According to authorities and the defendants, Dugard lived in a warren of tents, sheds and outbuildings behind their Walnut Avenue home just outside Antioch city limits. One of those structures was soundproofed and is believed to be where Dugard bore two daughters fathered by Phillip Garrido, likely delivered by Nancy, a nursing assistant.

Dugard's daughters grew up believing she was their sister. While her true identity was kept under wraps -- she went by "Alissa" -- several people who knew the Garridos interacted with her, oblivious that she was a person who had been missing for more than a decade. They later would learn she was the driving force behind the Garridos' home printing business.

All of that escaped the detection of authorities, particularly state parole agents, who were assigned to Garrido after his parole was transferred from Nevada in 1999 stemming from his conviction in the 1976 kidnap and rape of a South Lake Tahoe woman in Reno.

The Contra Costa Sheriff's Office also had a chance in November 2006 to uncover the Garridos' scheme when a deputy was called to the home after someone reported that people were living in his backyard. The deputy never set foot inside and opted to question Phillip Garrido outside before leaving.

On Aug. 26, 2009, Garrido went to the UC Berkeley campus with his daughters seeking a permit to espouse his religious views on campus. Two wary campus police officers -- Jacobs and Lisa Campbell -- ran a check and called his parole officer.
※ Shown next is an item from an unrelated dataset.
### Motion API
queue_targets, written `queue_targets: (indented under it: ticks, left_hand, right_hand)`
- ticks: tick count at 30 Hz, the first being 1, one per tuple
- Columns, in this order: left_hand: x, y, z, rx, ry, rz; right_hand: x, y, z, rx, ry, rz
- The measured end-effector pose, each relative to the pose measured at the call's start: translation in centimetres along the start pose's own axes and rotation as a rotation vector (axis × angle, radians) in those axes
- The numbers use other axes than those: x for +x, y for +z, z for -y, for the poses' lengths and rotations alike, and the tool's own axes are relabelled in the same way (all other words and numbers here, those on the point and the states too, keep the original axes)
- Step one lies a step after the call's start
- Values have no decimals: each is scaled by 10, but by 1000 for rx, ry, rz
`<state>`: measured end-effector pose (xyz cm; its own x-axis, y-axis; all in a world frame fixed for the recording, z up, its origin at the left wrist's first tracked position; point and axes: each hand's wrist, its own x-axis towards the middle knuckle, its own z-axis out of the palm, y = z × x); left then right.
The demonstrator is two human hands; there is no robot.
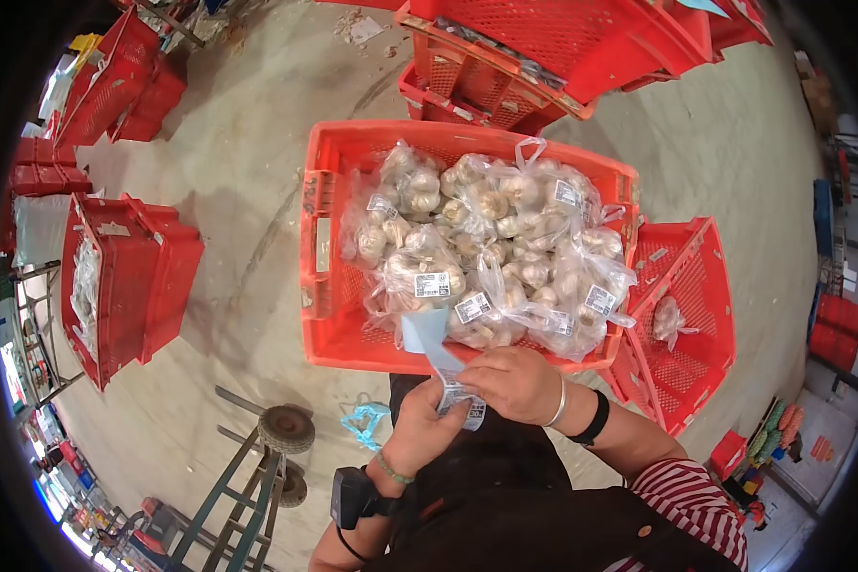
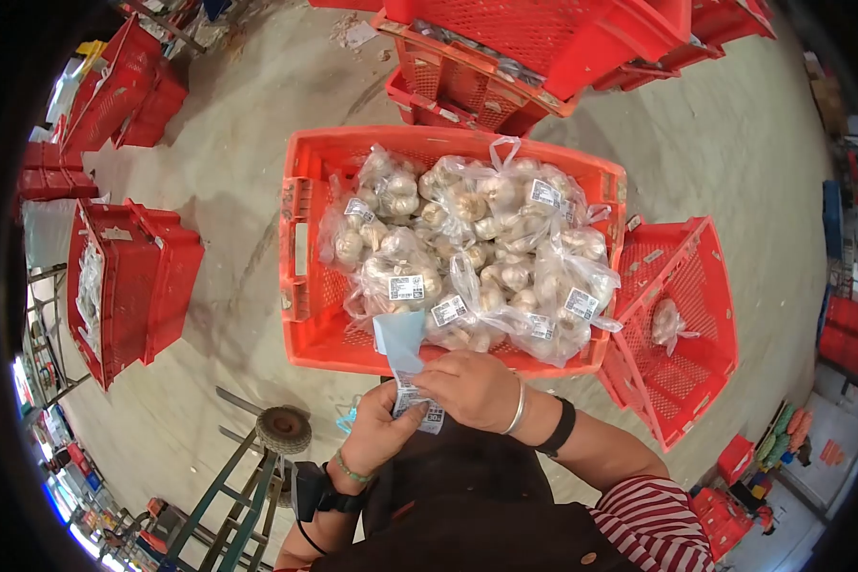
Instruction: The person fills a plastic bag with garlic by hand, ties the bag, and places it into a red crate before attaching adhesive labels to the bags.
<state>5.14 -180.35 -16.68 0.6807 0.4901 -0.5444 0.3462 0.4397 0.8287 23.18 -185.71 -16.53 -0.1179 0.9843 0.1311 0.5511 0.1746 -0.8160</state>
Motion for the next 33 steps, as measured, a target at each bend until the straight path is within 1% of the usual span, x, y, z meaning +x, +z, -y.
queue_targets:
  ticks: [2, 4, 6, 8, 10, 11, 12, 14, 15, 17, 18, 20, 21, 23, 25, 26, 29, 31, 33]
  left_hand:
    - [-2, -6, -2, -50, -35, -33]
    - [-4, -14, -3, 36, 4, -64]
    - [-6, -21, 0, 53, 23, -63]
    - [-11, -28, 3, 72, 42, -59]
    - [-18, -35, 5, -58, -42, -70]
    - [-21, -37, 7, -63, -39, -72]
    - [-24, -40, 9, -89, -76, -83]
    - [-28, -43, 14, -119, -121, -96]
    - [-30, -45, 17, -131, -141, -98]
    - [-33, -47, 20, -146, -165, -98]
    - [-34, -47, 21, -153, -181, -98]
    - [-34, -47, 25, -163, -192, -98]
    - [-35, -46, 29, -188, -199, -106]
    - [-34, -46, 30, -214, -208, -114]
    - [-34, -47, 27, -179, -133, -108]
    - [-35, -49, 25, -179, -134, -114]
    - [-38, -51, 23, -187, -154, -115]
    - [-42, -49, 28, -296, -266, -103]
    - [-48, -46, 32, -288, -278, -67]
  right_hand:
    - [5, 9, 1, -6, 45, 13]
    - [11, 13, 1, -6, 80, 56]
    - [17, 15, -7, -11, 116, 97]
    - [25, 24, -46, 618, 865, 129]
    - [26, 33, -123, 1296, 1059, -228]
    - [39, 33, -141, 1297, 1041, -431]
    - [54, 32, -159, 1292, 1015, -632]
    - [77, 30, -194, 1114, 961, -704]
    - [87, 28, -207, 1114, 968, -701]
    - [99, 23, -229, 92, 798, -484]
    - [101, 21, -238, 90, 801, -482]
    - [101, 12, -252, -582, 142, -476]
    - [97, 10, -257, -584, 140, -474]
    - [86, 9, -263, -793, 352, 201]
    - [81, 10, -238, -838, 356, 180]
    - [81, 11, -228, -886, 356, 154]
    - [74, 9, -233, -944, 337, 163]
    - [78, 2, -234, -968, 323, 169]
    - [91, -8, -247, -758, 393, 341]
He showed up at the parole office with his wife, Jaycee and the two girls, leading to hours of questioning and, ultimately, the couple's arrest.

When the news of Dugard's reappearance broke, hordes of national and international media descended on Walnut Avenue outside Antioch.

The Dugard revelation prompted state and county promises of increased diligence, with then-Sheriff Warren Rupf adopting a mantra of "Look in the backyard" to preach thoroughness.

Katie Callaway Hall, the victim of Phillip Garrido's 1976 crime, added to the chorus of criticism of law enforcement whose lack of thoroughness she says allowed him to victimize again. The convicted rapist served just 11 years of a 50-year prison sentence for his attack on Callaway Hall, who attended Thursday's sentencing, because of defunct sentencing guidelines.

"I hope that no one is ever going to forget the horrible mistakes made by the parole system," she said.

Callaway Hall then offered a reassuring message to Dugard, from one Garrido victim to another.

"I hope she lives a long and wonderful life."